**ASSIGNED TASK**: Find the lines in the entries that follow where the word "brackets" occurs, and state how many there are, with no other words.

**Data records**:
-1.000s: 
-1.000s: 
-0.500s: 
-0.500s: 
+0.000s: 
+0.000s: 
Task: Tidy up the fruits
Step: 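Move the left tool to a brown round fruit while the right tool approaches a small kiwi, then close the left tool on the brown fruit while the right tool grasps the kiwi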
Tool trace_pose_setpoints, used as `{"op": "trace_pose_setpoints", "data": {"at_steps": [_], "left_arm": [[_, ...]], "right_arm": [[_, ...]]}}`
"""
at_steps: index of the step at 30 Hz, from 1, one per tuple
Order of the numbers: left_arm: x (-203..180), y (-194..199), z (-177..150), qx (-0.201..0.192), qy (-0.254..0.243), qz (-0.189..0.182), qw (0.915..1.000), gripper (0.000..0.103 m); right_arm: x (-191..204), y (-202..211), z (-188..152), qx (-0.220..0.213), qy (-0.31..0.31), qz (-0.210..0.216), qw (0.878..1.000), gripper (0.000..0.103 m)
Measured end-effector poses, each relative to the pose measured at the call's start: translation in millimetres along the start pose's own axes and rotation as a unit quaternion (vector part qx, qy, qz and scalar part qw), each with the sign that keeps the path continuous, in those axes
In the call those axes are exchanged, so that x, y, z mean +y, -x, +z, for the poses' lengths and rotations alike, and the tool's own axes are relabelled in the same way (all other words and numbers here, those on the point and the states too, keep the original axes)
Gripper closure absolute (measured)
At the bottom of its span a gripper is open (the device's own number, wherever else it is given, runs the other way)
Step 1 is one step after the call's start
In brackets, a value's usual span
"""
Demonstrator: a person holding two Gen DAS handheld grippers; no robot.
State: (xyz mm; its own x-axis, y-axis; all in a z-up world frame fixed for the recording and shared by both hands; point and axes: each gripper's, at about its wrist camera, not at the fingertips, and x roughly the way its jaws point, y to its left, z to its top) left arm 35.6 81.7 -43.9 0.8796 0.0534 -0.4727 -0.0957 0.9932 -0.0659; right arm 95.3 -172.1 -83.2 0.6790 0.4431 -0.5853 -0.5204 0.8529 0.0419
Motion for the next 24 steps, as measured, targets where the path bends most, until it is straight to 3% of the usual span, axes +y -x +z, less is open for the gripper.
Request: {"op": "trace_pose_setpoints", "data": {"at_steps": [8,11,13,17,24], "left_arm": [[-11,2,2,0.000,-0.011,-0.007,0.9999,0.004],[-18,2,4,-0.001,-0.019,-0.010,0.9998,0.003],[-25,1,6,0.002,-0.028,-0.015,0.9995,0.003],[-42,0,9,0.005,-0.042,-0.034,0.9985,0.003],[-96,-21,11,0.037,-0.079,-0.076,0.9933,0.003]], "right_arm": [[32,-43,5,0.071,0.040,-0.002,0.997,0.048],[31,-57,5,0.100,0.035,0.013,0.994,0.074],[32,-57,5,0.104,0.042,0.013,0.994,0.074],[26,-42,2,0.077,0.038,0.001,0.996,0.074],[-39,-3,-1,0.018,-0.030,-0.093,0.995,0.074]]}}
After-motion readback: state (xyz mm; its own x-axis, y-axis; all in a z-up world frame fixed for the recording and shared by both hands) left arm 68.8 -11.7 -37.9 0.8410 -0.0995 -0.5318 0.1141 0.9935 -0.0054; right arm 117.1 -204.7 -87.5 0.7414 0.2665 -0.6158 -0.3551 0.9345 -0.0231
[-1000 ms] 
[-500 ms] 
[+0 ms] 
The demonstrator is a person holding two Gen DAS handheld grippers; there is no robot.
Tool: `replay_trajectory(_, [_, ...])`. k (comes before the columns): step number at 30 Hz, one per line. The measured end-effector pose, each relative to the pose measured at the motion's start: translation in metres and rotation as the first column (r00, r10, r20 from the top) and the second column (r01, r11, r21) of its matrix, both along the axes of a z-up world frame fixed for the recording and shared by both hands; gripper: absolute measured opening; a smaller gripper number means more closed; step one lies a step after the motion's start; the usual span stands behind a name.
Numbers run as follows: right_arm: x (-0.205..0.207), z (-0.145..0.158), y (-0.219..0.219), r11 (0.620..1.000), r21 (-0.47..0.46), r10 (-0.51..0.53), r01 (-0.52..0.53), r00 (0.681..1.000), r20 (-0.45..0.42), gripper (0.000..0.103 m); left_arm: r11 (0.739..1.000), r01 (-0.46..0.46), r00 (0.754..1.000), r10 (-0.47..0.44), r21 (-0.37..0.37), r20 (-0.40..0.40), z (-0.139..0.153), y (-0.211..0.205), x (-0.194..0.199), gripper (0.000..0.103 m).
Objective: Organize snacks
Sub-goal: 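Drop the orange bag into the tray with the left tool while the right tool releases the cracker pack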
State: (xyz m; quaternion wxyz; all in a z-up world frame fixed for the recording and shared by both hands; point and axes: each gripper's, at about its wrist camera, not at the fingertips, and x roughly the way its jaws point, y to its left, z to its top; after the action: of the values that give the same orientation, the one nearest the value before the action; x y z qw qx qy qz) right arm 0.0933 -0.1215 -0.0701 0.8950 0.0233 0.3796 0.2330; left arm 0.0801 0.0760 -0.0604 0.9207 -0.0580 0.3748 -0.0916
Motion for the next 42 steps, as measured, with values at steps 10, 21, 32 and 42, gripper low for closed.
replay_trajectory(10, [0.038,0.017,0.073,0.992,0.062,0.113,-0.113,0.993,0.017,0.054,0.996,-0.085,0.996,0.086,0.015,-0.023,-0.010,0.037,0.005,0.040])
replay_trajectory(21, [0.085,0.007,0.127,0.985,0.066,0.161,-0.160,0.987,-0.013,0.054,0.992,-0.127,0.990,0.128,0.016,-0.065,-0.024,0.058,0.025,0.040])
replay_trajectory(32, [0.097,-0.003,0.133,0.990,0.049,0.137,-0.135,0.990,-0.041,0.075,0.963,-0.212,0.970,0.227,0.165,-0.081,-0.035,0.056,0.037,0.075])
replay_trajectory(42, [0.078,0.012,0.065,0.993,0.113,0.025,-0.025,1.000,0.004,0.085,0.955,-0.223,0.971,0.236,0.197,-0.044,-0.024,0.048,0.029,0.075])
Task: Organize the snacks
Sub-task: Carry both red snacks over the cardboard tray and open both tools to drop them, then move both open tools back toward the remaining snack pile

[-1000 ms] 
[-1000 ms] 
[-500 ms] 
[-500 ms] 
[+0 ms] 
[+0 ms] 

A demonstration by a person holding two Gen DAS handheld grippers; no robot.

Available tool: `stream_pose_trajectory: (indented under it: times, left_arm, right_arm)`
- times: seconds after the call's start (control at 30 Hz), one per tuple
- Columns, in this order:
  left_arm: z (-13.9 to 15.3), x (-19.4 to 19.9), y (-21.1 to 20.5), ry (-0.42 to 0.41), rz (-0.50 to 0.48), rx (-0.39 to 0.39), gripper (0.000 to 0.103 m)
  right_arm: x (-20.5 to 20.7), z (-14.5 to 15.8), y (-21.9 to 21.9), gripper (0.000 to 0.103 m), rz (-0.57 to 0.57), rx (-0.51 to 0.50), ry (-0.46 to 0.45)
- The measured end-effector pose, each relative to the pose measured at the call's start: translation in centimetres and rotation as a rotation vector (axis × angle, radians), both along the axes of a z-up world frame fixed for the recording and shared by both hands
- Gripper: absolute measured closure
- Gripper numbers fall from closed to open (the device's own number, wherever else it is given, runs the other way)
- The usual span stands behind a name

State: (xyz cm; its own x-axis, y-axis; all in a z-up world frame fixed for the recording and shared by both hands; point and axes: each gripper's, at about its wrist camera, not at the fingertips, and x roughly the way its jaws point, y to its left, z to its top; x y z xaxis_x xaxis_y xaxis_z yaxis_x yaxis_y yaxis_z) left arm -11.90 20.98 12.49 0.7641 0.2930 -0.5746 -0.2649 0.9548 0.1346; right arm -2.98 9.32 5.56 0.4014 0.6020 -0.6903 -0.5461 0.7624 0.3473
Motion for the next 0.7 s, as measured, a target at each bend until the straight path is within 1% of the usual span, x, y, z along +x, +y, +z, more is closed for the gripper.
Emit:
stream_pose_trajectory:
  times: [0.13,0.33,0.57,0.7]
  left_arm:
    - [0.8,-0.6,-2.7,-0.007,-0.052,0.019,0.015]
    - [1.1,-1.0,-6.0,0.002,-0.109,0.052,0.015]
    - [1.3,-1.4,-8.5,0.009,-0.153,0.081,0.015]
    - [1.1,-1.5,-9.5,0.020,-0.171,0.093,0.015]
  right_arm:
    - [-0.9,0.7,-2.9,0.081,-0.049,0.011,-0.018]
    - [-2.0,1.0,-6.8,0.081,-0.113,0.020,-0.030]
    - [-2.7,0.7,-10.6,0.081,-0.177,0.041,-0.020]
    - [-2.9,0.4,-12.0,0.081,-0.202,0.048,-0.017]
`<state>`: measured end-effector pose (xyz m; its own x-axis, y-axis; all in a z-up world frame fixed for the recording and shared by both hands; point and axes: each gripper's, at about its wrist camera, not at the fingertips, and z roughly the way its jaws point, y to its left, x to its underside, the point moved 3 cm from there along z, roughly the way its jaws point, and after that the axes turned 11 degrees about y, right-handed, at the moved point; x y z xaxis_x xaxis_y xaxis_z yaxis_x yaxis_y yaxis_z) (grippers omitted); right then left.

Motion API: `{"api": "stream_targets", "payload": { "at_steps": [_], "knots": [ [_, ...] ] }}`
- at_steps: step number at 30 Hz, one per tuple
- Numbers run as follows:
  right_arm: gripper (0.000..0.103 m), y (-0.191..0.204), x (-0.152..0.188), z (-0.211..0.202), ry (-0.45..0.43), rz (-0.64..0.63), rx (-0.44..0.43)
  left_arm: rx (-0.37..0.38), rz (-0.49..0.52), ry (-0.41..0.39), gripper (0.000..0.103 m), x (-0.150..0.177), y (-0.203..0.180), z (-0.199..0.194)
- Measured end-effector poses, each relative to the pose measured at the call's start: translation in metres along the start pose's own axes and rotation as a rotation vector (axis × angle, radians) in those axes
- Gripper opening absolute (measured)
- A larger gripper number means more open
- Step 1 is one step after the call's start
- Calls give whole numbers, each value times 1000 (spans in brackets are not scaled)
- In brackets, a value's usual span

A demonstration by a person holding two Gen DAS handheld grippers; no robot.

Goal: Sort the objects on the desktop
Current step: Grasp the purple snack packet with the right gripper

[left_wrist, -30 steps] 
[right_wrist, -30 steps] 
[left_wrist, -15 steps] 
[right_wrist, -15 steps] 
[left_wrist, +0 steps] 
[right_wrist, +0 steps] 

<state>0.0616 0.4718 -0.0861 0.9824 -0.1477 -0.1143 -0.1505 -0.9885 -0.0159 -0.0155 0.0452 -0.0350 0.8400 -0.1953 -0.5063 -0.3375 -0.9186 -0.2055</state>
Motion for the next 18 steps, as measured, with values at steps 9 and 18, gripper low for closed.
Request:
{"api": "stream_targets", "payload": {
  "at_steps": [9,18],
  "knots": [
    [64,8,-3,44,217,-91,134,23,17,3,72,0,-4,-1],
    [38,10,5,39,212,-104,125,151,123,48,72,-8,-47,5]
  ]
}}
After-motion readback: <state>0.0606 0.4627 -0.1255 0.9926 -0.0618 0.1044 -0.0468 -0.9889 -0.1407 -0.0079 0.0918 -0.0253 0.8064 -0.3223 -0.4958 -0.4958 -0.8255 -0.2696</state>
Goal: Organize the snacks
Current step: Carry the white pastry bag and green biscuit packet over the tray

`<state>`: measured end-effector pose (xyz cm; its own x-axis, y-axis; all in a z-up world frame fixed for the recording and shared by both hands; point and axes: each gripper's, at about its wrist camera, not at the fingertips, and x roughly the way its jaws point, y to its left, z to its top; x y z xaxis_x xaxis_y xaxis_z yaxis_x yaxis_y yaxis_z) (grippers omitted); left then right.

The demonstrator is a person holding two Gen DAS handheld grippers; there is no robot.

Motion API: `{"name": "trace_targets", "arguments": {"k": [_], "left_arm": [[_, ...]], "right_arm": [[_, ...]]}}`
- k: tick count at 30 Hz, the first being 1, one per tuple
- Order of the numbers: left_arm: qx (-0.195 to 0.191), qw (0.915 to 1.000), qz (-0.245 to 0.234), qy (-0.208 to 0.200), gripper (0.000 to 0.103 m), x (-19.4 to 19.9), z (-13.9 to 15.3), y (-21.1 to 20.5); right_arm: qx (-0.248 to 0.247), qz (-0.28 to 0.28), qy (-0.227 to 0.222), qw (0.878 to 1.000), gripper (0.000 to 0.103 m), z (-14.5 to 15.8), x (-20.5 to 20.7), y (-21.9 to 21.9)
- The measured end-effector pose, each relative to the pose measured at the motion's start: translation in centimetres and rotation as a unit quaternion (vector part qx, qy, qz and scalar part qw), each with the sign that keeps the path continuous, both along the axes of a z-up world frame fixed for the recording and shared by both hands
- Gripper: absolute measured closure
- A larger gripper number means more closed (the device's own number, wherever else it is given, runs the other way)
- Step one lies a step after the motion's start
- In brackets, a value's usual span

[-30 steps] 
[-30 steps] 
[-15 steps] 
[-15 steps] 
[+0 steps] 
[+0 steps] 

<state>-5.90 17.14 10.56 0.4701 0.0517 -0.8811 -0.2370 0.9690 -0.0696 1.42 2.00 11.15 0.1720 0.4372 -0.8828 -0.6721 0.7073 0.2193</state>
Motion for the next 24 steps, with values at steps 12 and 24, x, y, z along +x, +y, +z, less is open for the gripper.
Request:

**RESPONSE TO THE TASK**: 4